In 2003 an alleged miracle attributed to his intercession had been discovered in the United States of America. The case involved a fetus in the mother's womb which suffered brain defects that would affect the child. The doctor advised the mother to have an abortion but the mother refused to do so and requested the intercession of the late pope at the behest of a nun who gave her a card with a piece of the late pope's cassock on it. When the child was born, there were no defects that could be detected and the child's health was monitored until it became an adolescent. The child in question still shows no signs of defects.

The inquiry into the miracle closed in 2006 and the case went to a Vatican medical board which met on 12 December 2013 and voted in favour of the miracle which they deemed was "medically unexplainable". Theological advisors met to discuss the miracle on 18 February 2014 and also voted in favour of the miracle which was then forwarded to the members of the Congregation for the Causes of Saints. The congregation met on 5 May 2014 and voted that the healing was indeed a miracle attributed to the late pope.

On 24 April 2014, it was reported in the Italian magazine Credere that the late pope could possibly be beatified on 19 October 2014. This report further stated that cardinals and bishops of the congregation would meet on 5 May to confirm the miracle that had previously been approved, and then present it to the pope who may sign the decree for beatification after that.

In an audience on 9 May 2014 with the Cardinal Prefect for the Congregation of the Causes of Saints, Pope Francis approved the decree of recognition of the miracle attributed to the late pope, and set the date of the beatification at the Vatican for 19 October 2014.

==Beatification==
The beatification for Paul VI was held on 19 October 2014 at the Vatican, with the deceased pontiff receiving the title "Blessed". The next step would be the recognition of another miracle, which would result in his canonization.

There were several dignitaries present at the beatification ceremony as representatives of their countries.

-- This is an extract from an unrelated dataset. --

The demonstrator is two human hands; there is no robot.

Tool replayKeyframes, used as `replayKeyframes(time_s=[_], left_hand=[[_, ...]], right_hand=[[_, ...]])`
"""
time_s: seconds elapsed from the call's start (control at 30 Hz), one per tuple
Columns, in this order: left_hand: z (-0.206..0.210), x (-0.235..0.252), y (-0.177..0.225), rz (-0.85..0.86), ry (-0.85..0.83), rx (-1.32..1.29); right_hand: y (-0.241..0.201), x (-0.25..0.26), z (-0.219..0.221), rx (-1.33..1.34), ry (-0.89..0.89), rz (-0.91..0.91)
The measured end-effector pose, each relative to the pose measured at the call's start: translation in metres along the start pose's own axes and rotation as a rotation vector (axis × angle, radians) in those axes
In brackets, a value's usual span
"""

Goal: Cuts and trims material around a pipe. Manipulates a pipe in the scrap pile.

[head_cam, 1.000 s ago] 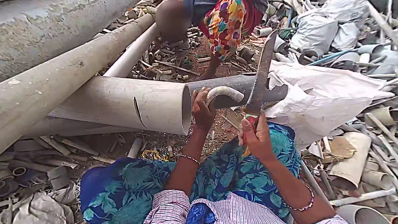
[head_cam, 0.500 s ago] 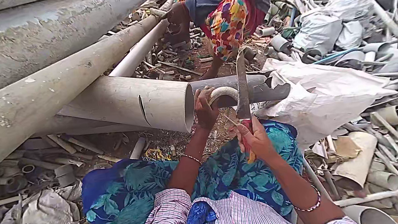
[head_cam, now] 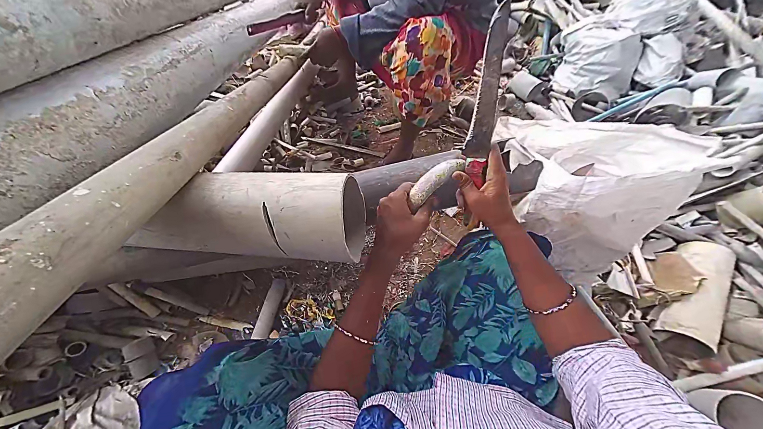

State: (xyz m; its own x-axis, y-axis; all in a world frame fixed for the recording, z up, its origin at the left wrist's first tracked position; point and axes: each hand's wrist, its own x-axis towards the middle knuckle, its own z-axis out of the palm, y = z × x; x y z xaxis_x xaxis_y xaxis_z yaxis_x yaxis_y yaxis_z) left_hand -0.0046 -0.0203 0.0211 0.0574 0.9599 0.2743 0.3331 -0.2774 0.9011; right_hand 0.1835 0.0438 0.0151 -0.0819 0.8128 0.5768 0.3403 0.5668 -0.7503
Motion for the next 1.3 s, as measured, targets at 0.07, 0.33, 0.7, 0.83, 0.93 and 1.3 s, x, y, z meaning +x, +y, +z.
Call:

| Country | Title | Dignitary |
| Angola | Minister of Culture | Rosa Cruz e Silva |
| Foreign Minister | Georges Chikoti |
| Taiwan | Foreign Minister | David Lin |
| Zimbabwe | President | Robert Mugabe |
| First Lady | Grace Mugabe |

The relics presented during the beatification rites are two blood-stained vests worn by Paul VI during the attempt on his life in the capital of the Philippines, Manila in 1970. The one habitually kept in his hometown will be brought to Rome in a reliquary for the beatification.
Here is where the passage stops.